Humanity seems hell bent on creating machines that will one day rise up and have no problem whatsoever hunting us all down.
If it's not some researcher conducting experiments in how robots can evolve behaviors such as cooperation and hunting (gulp), it's some misguided engineer developing spiderlike 'bots that will one day surely have no trouble outrunning humble little bipeds like ourselves.
And now we have a robot that can spin a web or a cocoon.
As Nick Barber of IDG News reports, the Mediated Matter Group at MIT's Media Lab is working on a robot it hopes will one day be able to scan its surroundings and weave a structure that's attached to elements in the environment. The machine isn't able to do this just yet, but as you'll see in Barber's video below, it can be preprogrammed to weave a pretty mean web using pegs and hooks that it's been told the positions of.
The researchers, who also study 3D printing, drop phrases like "additive manufacturing processes" and say that eventually they'll replace the yarn shown in the video with nylon that will harden once it's put in place. One can imagine manufacturing or construction methods that involve a machine that works with a given physical framework to create custom designs.
"We're working on the sensing so it knows where it's going on its own," Research Assistant Elizabeth Tsai says in a short article by Barber.

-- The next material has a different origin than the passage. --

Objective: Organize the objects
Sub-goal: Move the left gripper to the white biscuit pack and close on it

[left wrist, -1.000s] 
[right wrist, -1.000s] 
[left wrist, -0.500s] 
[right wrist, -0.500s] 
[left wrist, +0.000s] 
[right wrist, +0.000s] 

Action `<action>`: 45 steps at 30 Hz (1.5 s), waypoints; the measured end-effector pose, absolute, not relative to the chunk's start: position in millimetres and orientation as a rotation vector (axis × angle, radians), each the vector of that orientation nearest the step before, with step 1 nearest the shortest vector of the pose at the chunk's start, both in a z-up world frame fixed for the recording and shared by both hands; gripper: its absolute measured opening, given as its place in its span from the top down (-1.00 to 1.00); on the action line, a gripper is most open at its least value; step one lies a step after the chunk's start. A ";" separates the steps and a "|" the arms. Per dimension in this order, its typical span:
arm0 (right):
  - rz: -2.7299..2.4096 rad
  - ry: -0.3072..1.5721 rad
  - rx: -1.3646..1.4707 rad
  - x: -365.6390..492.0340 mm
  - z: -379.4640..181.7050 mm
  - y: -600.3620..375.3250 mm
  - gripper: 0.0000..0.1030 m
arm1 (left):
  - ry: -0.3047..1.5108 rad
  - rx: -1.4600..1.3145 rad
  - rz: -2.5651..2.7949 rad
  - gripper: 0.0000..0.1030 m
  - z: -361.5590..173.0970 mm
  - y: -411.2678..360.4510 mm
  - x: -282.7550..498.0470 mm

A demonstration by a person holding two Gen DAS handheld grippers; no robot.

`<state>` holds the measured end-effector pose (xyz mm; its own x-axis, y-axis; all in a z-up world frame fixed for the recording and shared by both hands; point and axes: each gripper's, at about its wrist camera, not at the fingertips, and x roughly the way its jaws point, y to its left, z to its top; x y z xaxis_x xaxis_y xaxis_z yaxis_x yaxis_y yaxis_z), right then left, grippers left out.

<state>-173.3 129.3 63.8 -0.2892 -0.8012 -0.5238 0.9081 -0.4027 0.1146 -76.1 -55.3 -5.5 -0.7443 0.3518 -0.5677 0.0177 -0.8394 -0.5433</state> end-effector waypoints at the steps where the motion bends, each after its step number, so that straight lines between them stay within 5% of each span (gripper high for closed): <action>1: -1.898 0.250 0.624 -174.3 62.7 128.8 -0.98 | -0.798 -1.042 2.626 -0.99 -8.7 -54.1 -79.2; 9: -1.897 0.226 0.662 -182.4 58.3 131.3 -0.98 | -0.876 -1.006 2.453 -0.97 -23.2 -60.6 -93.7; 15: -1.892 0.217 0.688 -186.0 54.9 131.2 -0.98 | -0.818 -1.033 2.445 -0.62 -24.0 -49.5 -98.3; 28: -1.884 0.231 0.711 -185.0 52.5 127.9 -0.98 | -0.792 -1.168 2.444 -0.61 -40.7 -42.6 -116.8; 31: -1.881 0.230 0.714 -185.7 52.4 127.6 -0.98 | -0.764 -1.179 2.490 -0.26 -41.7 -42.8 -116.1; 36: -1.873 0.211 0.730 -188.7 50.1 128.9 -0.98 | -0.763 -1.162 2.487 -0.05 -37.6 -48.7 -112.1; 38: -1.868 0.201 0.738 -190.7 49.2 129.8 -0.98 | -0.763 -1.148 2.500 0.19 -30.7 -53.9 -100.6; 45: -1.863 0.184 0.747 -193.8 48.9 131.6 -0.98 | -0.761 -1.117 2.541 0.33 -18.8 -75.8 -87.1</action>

Well, that'll no doubt be splendid when it comes to cutting-edge manufacturing. Still, we're not exactly sure how we feel about the goal. Robots that can learn to hunt? Robots that move like spiders? Robots that can autonomously spin webs? We'll leave it to the overactive imaginations of our more paranoid readers to put all these pieces together and conjure up a vision of any potentially nightmarish results.